Records from a data collection:
******

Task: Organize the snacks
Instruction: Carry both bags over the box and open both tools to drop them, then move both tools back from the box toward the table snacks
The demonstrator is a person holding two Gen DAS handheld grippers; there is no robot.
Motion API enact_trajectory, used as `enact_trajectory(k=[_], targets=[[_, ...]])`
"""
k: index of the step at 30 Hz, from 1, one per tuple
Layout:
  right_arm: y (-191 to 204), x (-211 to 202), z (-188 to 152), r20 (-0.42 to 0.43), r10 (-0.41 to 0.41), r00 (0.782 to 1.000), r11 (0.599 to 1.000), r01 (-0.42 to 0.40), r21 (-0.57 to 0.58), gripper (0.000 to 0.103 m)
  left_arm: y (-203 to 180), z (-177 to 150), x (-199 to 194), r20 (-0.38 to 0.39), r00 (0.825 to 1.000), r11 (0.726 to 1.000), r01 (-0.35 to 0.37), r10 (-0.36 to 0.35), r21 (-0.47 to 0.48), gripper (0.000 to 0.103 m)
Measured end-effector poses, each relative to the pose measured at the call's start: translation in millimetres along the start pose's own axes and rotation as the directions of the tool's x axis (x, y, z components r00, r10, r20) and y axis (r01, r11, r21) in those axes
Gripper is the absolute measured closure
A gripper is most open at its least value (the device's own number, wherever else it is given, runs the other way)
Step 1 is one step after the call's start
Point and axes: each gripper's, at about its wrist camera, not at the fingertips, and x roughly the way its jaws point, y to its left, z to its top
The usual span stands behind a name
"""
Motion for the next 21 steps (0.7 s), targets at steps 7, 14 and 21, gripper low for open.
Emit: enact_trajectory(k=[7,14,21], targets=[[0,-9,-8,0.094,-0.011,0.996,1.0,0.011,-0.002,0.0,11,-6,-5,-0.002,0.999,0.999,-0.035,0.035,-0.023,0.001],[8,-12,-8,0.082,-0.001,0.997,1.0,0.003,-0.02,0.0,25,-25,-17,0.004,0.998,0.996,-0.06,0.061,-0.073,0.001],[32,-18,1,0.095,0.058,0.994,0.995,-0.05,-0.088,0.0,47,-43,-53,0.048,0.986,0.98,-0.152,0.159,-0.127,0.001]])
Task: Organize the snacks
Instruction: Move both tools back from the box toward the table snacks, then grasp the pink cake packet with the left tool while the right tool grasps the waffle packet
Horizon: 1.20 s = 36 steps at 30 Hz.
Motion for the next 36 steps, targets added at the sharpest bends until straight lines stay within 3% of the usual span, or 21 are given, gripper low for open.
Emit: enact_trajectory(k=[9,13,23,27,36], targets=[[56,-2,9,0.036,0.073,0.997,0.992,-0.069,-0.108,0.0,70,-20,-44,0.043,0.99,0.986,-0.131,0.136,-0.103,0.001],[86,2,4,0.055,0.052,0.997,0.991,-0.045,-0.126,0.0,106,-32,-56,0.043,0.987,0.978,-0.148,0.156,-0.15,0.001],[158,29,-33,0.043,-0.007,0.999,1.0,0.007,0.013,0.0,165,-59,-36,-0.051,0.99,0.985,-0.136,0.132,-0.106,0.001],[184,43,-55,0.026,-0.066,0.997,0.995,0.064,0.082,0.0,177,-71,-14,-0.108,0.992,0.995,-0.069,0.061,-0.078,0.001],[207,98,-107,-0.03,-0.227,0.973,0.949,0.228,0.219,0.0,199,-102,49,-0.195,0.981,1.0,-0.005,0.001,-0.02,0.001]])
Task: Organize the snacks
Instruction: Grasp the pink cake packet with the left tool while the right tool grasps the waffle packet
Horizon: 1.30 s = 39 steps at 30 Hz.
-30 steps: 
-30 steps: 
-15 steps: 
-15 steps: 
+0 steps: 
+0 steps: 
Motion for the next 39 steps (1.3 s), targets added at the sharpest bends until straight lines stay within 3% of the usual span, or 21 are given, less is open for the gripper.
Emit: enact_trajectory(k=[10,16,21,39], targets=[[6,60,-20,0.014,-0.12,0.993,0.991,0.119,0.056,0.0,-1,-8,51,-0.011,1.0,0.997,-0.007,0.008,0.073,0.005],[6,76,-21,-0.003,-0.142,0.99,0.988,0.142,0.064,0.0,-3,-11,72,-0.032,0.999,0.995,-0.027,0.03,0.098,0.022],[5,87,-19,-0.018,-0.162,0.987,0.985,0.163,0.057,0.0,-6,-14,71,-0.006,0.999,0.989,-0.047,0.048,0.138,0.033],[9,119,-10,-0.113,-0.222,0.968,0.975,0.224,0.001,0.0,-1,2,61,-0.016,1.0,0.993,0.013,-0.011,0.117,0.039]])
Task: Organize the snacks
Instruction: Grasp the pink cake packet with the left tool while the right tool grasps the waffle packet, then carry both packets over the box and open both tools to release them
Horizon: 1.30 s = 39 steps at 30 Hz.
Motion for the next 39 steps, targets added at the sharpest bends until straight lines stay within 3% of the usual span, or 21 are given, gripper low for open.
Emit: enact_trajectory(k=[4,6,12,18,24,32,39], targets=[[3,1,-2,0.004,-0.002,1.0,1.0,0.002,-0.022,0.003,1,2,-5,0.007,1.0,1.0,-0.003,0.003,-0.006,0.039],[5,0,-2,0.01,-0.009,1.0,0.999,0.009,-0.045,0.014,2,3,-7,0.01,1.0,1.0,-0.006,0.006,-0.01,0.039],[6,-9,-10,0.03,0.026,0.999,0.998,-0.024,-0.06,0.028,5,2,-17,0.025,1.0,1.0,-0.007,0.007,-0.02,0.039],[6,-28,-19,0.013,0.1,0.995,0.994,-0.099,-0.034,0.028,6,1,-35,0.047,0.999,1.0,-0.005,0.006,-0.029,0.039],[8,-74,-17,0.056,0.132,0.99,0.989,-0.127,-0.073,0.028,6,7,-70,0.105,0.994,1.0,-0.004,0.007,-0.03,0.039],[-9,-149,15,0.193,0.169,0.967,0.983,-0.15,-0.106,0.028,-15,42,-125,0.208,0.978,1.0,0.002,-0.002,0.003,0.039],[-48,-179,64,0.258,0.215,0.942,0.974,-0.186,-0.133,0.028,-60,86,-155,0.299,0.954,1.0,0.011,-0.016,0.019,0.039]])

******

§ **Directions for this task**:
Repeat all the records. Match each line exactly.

§ **Result below**:
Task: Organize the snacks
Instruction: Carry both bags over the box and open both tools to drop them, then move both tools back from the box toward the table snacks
The demonstrator is a person holding two Gen DAS handheld grippers; there is no robot.
Motion API enact_trajectory, used as `enact_trajectory(k=[_], targets=[[_, ...]])`
"""
k: index of the step at 30 Hz, from 1, one per tuple
Layout:
  right_arm: y (-191 to 204), x (-211 to 202), z (-188 to 152), r20 (-0.42 to 0.43), r10 (-0.41 to 0.41), r00 (0.782 to 1.000), r11 (0.599 to 1.000), r01 (-0.42 to 0.40), r21 (-0.57 to 0.58), gripper (0.000 to 0.103 m)
  left_arm: y (-203 to 180), z (-177 to 150), x (-199 to 194), r20 (-0.38 to 0.39), r00 (0.825 to 1.000), r11 (0.726 to 1.000), r01 (-0.35 to 0.37), r10 (-0.36 to 0.35), r21 (-0.47 to 0.48), gripper (0.000 to 0.103 m)
Measured end-effector poses, each relative to the pose measured at the call's start: translation in millimetres along the start pose's own axes and rotation as the directions of the tool's x axis (x, y, z components r00, r10, r20) and y axis (r01, r11, r21) in those axes
Gripper is the absolute measured closure
A gripper is most open at its least value (the device's own number, wherever else it is given, runs the other way)
Step 1 is one step after the call's start
Point and axes: each gripper's, at about its wrist camera, not at the fingertips, and x roughly the way its jaws point, y to its left, z to its top
The usual span stands behind a name
"""
Motion for the next 21 steps (0.7 s), targets at steps 7, 14 and 21, gripper low for open.
Emit: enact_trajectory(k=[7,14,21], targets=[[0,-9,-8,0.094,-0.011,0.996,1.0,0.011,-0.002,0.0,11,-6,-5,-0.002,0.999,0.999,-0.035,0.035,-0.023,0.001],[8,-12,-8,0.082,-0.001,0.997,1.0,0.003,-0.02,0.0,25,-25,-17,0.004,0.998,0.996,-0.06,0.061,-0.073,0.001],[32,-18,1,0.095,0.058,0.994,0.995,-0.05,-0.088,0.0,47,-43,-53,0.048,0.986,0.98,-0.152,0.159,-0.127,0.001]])
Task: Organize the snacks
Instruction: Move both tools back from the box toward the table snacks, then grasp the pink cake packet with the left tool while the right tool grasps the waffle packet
Horizon: 1.20 s = 36 steps at 30 Hz.
Motion for the next 36 steps, targets added at the sharpest bends until straight lines stay within 3% of the usual span, or 21 are given, gripper low for open.
Emit: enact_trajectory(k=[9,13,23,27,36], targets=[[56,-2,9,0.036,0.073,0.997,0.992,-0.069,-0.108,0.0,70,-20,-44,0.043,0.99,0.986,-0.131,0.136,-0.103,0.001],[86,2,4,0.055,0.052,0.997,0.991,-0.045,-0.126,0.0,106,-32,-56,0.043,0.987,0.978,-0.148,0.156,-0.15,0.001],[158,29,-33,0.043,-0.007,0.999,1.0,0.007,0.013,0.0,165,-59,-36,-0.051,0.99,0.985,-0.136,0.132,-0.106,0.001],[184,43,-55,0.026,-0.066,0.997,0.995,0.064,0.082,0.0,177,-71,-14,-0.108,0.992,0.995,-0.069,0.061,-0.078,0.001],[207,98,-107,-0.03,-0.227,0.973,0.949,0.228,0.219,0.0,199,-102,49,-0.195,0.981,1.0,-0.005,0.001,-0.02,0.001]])
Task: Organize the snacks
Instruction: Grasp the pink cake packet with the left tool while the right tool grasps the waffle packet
Horizon: 1.30 s = 39 steps at 30 Hz.
-30 steps: 
-30 steps: 
-15 steps: 
-15 steps: 
+0 steps: 
+0 steps: 
Motion for the next 39 steps (1.3 s), targets added at the sharpest bends until straight lines stay within 3% of the usual span, or 21 are given, less is open for the gripper.
Emit: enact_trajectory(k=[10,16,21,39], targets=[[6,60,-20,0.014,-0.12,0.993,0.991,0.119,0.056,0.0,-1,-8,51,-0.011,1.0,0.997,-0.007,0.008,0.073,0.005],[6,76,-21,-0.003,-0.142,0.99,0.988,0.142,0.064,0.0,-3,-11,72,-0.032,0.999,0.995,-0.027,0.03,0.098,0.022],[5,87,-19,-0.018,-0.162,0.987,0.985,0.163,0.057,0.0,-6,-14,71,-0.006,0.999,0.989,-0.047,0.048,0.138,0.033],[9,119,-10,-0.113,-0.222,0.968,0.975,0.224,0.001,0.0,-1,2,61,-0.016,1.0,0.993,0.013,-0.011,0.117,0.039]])
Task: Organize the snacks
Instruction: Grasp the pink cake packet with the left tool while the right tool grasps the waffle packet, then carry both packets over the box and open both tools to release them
Horizon: 1.30 s = 39 steps at 30 Hz.
Motion for the next 39 steps, targets added at the sharpest bends until straight lines stay within 3% of the usual span, or 21 are given, gripper low for open.
Emit: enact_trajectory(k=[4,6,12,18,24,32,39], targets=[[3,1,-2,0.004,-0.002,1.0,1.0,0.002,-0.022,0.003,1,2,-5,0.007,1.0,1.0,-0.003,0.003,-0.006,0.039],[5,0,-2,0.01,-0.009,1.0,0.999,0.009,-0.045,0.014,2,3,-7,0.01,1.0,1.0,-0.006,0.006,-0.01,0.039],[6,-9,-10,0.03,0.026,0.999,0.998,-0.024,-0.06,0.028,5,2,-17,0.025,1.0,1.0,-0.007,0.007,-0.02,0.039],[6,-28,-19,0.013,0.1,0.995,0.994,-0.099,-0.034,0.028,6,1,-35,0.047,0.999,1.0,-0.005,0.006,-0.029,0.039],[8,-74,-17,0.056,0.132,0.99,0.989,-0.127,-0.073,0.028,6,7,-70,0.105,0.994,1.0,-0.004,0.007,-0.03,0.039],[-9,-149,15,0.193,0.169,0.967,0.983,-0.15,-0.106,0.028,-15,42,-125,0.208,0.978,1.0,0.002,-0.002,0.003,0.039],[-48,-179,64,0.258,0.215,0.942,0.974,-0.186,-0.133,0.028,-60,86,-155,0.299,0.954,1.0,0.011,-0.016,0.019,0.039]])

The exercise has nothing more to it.